WORK TASK: Return only the lines running from the first line of the listing through the one with "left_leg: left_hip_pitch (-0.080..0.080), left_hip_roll", unchanged.
== Segment start ==
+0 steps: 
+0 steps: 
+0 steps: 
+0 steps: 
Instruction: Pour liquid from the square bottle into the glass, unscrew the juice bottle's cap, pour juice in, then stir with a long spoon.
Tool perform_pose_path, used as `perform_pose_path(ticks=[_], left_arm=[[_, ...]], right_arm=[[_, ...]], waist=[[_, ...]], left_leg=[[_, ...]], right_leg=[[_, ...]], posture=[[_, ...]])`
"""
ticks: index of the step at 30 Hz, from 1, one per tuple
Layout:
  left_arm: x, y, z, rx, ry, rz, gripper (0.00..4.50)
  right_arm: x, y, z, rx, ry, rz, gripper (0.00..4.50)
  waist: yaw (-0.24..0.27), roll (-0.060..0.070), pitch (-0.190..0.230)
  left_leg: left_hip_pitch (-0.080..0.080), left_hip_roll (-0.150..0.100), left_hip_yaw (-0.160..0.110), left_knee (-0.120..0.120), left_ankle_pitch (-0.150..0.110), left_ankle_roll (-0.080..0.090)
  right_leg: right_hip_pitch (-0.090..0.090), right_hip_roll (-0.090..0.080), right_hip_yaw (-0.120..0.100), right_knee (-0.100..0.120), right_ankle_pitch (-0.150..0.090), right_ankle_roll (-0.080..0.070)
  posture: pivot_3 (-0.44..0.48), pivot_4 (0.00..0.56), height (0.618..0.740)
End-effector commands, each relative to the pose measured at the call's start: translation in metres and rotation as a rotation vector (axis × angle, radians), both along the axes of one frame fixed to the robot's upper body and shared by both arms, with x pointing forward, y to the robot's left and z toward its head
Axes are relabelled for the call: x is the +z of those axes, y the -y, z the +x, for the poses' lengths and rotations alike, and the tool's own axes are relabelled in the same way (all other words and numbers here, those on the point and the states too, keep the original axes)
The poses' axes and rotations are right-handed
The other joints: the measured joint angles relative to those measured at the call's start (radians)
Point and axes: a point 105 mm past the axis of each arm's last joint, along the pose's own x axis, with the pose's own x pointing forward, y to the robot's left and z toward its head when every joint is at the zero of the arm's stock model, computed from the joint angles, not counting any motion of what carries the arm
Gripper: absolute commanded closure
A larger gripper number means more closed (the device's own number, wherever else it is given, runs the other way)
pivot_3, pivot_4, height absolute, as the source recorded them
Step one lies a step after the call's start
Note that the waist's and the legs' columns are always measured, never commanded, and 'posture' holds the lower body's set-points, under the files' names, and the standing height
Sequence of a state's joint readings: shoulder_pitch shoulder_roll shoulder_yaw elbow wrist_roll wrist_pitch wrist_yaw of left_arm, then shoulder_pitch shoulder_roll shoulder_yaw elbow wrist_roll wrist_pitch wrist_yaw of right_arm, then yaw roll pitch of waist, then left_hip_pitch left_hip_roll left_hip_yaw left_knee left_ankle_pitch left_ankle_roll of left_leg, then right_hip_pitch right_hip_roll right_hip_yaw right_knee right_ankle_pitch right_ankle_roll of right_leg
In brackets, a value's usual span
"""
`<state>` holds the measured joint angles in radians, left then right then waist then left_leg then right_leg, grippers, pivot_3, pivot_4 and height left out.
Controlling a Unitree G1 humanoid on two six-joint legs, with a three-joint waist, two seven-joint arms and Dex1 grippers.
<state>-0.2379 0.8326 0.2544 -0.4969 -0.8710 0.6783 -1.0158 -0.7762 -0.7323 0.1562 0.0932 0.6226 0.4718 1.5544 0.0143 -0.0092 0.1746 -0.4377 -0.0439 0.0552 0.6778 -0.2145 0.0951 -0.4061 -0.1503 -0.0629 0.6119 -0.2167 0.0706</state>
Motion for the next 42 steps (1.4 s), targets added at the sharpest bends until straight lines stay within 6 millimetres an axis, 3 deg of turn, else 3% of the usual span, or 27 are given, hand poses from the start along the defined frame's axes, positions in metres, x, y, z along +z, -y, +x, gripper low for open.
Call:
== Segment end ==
RESPONSE TO THE EXERCISE:
+0 steps: 
+0 steps: 
+0 steps: 
+0 steps: 
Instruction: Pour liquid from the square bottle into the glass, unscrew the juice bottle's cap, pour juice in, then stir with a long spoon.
Tool perform_pose_path, used as `perform_pose_path(ticks=[_], left_arm=[[_, ...]], right_arm=[[_, ...]], waist=[[_, ...]], left_leg=[[_, ...]], right_leg=[[_, ...]], posture=[[_, ...]])`
"""
ticks: index of the step at 30 Hz, from 1, one per tuple
Layout:
  left_arm: x, y, z, rx, ry, rz, gripper (0.00..4.50)
  right_arm: x, y, z, rx, ry, rz, gripper (0.00..4.50)
  waist: yaw (-0.24..0.27), roll (-0.060..0.070), pitch (-0.190..0.230)
  left_leg: left_hip_pitch (-0.080..0.080), left_hip_roll (-0.150..0.100), left_hip_yaw (-0.160..0.110), left_knee (-0.120..0.120), left_ankle_pitch (-0.150..0.110), left_ankle_roll (-0.080..0.090)

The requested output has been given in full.